Nothing but the lines from the one containing "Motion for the" through the end of the data should be output, each reproduced exactly.

***** Source material *****

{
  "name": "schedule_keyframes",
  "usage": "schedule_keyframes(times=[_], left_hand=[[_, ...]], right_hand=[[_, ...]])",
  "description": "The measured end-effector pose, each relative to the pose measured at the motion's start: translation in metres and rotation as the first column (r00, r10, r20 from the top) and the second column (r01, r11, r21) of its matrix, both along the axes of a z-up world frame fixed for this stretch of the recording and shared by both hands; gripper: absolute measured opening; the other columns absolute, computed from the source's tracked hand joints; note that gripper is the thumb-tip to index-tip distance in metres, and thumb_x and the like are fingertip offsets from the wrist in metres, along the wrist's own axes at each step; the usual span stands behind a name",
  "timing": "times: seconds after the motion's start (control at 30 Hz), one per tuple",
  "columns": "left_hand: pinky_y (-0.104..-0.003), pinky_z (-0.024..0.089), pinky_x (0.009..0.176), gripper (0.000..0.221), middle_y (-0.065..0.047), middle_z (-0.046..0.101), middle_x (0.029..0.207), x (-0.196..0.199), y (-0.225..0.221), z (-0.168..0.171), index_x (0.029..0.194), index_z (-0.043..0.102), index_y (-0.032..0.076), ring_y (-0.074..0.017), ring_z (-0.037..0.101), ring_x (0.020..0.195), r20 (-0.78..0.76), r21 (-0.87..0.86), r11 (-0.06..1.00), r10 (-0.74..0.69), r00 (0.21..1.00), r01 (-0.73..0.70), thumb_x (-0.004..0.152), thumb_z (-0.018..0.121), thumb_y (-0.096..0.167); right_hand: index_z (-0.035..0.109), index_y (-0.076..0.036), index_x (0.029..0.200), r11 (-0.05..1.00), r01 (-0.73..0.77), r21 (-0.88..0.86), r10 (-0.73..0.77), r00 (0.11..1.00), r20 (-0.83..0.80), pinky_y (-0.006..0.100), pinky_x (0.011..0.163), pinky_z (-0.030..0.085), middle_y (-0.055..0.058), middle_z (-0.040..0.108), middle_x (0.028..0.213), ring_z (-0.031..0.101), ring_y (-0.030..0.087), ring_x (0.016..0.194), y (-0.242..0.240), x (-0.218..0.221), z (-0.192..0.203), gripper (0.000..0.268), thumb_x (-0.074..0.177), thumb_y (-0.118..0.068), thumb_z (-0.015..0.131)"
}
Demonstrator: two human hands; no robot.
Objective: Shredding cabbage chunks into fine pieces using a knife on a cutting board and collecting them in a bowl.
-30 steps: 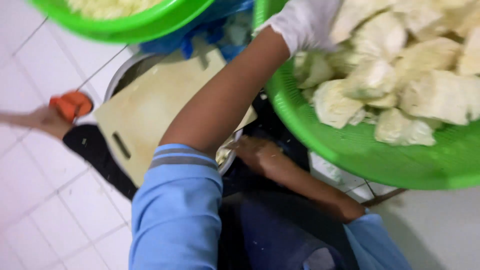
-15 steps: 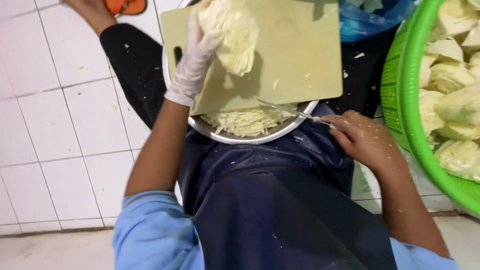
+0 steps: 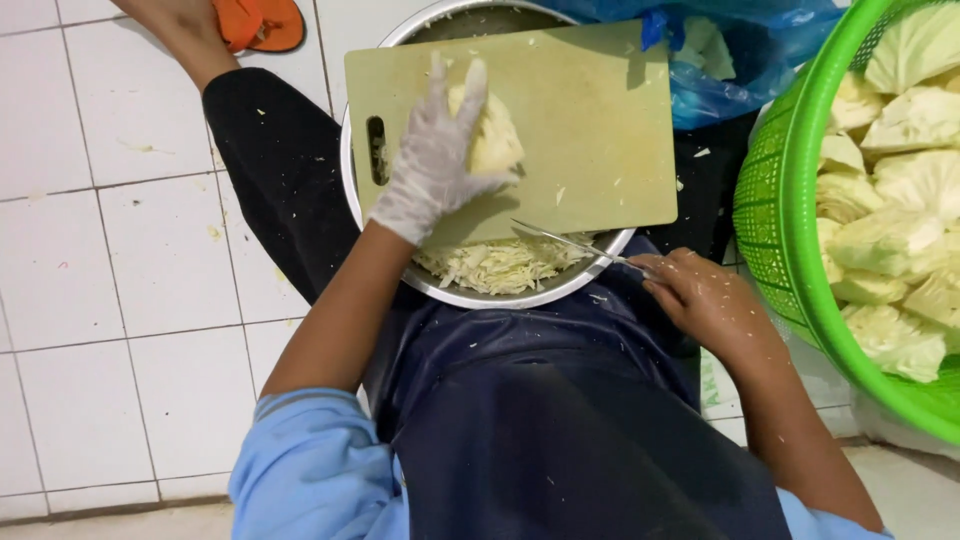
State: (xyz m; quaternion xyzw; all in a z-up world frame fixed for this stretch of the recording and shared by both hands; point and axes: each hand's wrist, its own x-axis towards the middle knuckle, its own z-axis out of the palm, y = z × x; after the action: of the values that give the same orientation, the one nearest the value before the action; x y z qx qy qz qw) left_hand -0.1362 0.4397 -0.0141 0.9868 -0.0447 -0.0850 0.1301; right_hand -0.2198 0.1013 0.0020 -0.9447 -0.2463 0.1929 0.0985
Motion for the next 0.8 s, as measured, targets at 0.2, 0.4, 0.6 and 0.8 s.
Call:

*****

Reply –
Motion for the next 0.8 s, as measured, targets at 0.2, 0.4, 0.6 and 0.8 s.
Call:

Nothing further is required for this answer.